« L’herbe qui pousse après le feu a l’odeur de fumée » dit le proverbe indien. Que reste-t-il d’une crise, lorsque le brouhaha de la vie a emporté l’urgence et l’attention un peu plus loin ? Il reste l’odeur de fumée… et cela ramène la crise à ce qu’elle n’est pas -un événement, unique et inscrit dans le temps. Le phénomène de crise, par ses relais et son impact réputationnel, constitue bien plus un élément pérenne du quotidien qu’un épisode à surmonter.

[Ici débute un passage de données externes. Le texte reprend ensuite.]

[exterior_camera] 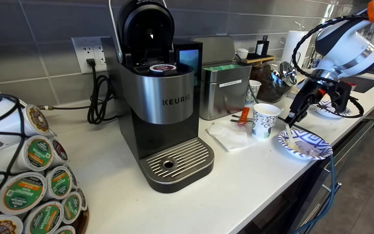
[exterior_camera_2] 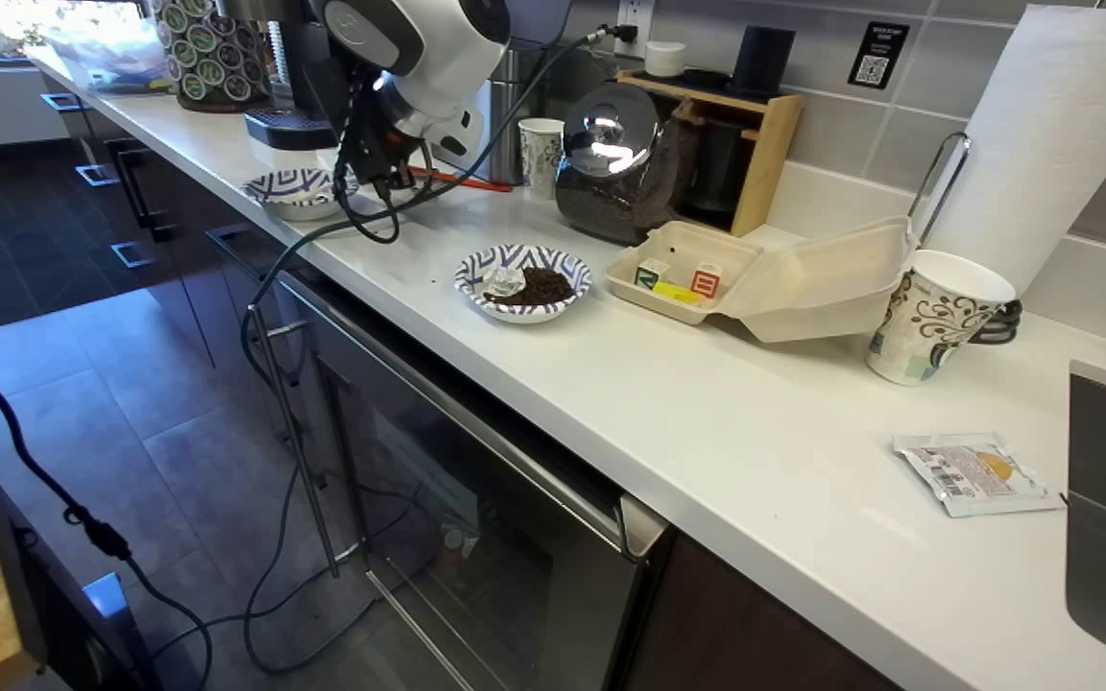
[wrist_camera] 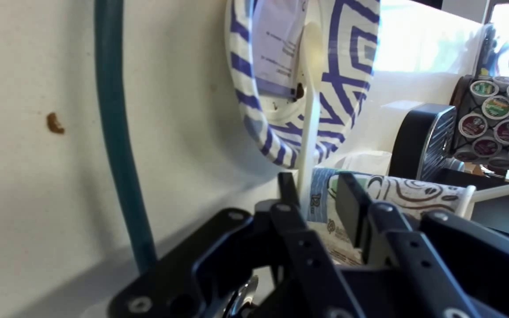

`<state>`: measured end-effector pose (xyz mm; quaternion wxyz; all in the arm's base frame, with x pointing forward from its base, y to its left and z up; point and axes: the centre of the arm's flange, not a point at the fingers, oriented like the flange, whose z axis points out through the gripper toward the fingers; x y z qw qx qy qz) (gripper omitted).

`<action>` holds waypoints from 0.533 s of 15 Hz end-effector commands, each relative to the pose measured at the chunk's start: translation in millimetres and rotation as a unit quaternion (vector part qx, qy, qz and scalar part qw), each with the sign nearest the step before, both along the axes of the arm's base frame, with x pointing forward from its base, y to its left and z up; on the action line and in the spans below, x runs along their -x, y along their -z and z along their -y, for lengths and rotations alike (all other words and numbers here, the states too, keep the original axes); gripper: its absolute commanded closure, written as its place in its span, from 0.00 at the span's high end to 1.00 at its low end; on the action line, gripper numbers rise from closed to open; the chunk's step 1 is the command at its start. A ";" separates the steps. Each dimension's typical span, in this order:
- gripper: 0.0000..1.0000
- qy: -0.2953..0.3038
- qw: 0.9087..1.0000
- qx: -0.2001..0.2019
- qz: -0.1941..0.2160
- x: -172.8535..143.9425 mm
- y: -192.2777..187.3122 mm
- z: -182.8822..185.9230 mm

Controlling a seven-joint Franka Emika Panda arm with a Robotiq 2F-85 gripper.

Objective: Put the spoon in the plate to the right

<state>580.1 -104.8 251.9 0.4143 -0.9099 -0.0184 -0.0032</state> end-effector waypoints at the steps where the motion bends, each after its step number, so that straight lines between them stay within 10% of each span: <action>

La résilience à la crise ne tient donc pas dans la capacité à dépasser celle-ci et construire un nouveau « normal », dans l’oubli -ou la recherche de l’oubli- du passé. Elle tient dans le « vivre avec ». Ce que les personnes atteintes de pathologies chroniques connaissent -hélas- si bien ! Gérer l’après-crise, c’est apprendre à maitriser un temps long qui a « l’odeur de fumée ». C’est accepter cette part d’identité nouvelle qui s’agrège à des années de construction probablement guidées par une autre vision. C’est, au final, accepter une forme de vulnérabilité qui ressemble à ce morceau de sparadrap dont le capitaine Haddock ne parvient pas à se débarrasser…
« Vivre avec », cela implique d’être préparé aux retours impromptus du passé. Une approche existentialiste de la crise consiste donc à assumer son empreinte comme faisant partie de son identité mais aussi à la surmonter par un réflexe de liberté et de résilience. Les techniques qui nous permettent de pondérer l'importance relative des événements et de passer facilement d'un sujet à l'autre s'avèrent ici utiles.
Toute crise constitue un marronnier dont les racines -nous le savons depuis Jean-Paul Sartre- sont porteuses de nausée. Bienheureux celui qui croit à son propre oubli.